La Loi de finances pour 2021 alloue une enveloppe budgétaire de plus de 1 927 milliards de dinars (18 milliards de dollars) aux transferts sociaux dont 50 milliards destinés au développement des zones d’ombre. Le montant est ainsi supérieur de 2 milliards de dollars à celui attribué par la Loi de finance complémentaire de 2020. Mais pour les experts, cet effort social très conséquent de l’Etat requiert d’être évalué pour prouver son efficacité et sa pertinence pour les catégories sociales qui ont grandement besoin d’aide.
Car, selon eux, poursuivre une politique sociale qui permet à tous les Algériens de profiter des subventions aux produits et services de base pourrait s’avérer très difficile à assumer en cette conjoncture de récession, d’autant que les transferts sociaux au titre de l’exercice 2021 s’élève à 9,4% du produit intérieur brut (PIB). «Cela constitue une charge très difficile à supporter», souligne Mahfoud Kaoubi, analyste économique et financier. «On s’attendait à ce que les transferts sociaux fassent l’objet d’une réforme et d’une nouvelle réflexion, car tous les experts sont unanimes à dire que ce système est inefficace et injuste», poursuit-il. L’économiste déplore l’absence de mesures dans la nouvelle Loi de finances, annonçant une révision de cette politique très coûteuse. Pour lui, c’est une source d’injustice sociale qui impacte négativement l’économie puisqu’elle pervertit les prix de certains produits. «C’est la cause même, renchérit-il, du dysfonctionnement qui fait qu’on n’arrive pas à relancer certains secteurs d’activité dont les hydrocarbures, les ressources en eau, l’électricité». Selon lui, on ne peut pas continuer à maintenir les subventions à un taux aussi important. «Il est impératif de les réadapter, notamment après la baisse des recettes en devises est ce, en dépit de l’augmentation de nos exportations en hydrocarbures de plus de 10%», relève-t-il. Et de prévenir que le déficit budgétaire annoncé pour 2021 qui s’élève à 13,15% du PIB risque d’induire d’autres déséquilibres qui toucheront la sphère de l’économie réelle. Ce qui devrait nécessairement impacter tout le processus d’investissement et de croissance. C’est pourquoi, il appelle à réformer l’appareil de dépense pour assurer une meilleure efficacité de l’administration publique.

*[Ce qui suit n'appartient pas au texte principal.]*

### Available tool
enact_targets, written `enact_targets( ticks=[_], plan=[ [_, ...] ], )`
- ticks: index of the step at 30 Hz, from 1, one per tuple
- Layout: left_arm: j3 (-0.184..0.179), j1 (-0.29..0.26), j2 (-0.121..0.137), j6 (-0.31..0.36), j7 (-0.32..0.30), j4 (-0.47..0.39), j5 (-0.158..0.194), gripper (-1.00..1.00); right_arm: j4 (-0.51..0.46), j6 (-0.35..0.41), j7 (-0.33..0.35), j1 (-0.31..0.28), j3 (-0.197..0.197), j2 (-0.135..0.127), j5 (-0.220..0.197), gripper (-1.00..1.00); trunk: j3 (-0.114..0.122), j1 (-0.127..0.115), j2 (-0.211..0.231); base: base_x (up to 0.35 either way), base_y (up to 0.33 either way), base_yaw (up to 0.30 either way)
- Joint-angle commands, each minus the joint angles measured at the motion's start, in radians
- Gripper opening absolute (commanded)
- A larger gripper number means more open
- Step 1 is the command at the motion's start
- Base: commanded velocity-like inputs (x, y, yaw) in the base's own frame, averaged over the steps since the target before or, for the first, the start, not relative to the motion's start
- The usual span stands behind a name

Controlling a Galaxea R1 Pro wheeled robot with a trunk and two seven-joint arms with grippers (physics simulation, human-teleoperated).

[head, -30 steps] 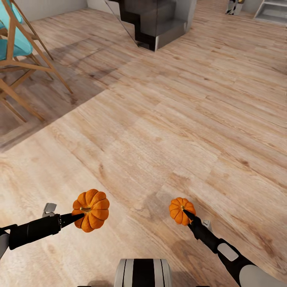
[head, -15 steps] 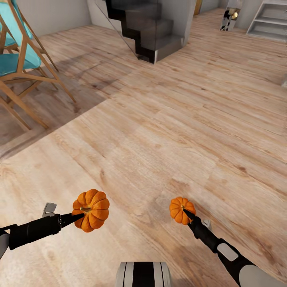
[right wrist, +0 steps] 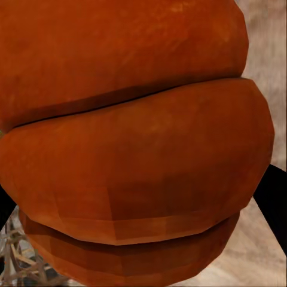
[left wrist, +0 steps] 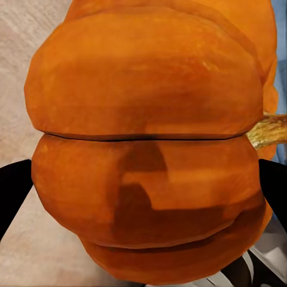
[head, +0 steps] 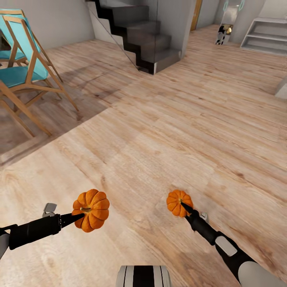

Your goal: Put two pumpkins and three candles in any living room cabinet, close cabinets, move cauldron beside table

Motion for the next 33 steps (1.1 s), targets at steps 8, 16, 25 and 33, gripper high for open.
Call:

Dans l’attente d’un ciblage
Abdenour Attal, économiste et conseiller à la Confédération algérienne du patronat citoyen (Capc), abonde dans le même sens. «Le budget réservé aux transferts sociaux a été augmenté au détriment des autres secteurs», fait-il remarquer. D’après lui, les défis imposés par la baisse de la fiscalité pétrolière et les circonstances liées à la crise sanitaire ont largement contribué au maintien de cette politique sociale qui revêt un caractère très sensible. Sa réaction vient conforter la déclaration de la représentante du gouvernement et ministre des Relations avec le Parlement, Besma Azouar, qui avait indiqué que des conditions doivent être réunies avant le lancement d’un mécanisme de ciblage des subventions qui soit efficace, pratique et équitable. «L’étude d’un tel mécanisme au niveau du gouvernement s’est achevée et sa mise en œuvre interviendra en temps voulu et selon un calendrier progressif et précis», assure-t-elle. Pour Attal, l’ampleur des conséquences de la crise sanitaire devrait se poursuivre jusqu’en 2021. Ce qui risque d’élargir la catégorie de personnes vulnérables. Une situation qui conforte, selon lui, les autorités dans leur décision de retarder l’abandon du modèle généralisé des transferts sociaux et la rentrée en vigueur du système de ciblage. «Les autorités semblent même déterminées, fait-il remarquer, à poursuivre l’investissement dans les projets inscrits au titre du volet social». L’expert estime donc difficile de comprimer, à l’heure actuelle, la facture des subventions destinée aux produits de première nécessité tels que le lait, l’huile et le sucre. Pourtant, «il existe un fichier de sécurité sociale très ciblé sur lequel le gouvernement peut s’appuyer pour l’estimation des revenus et le lancement du ciblage précis», soutient-il.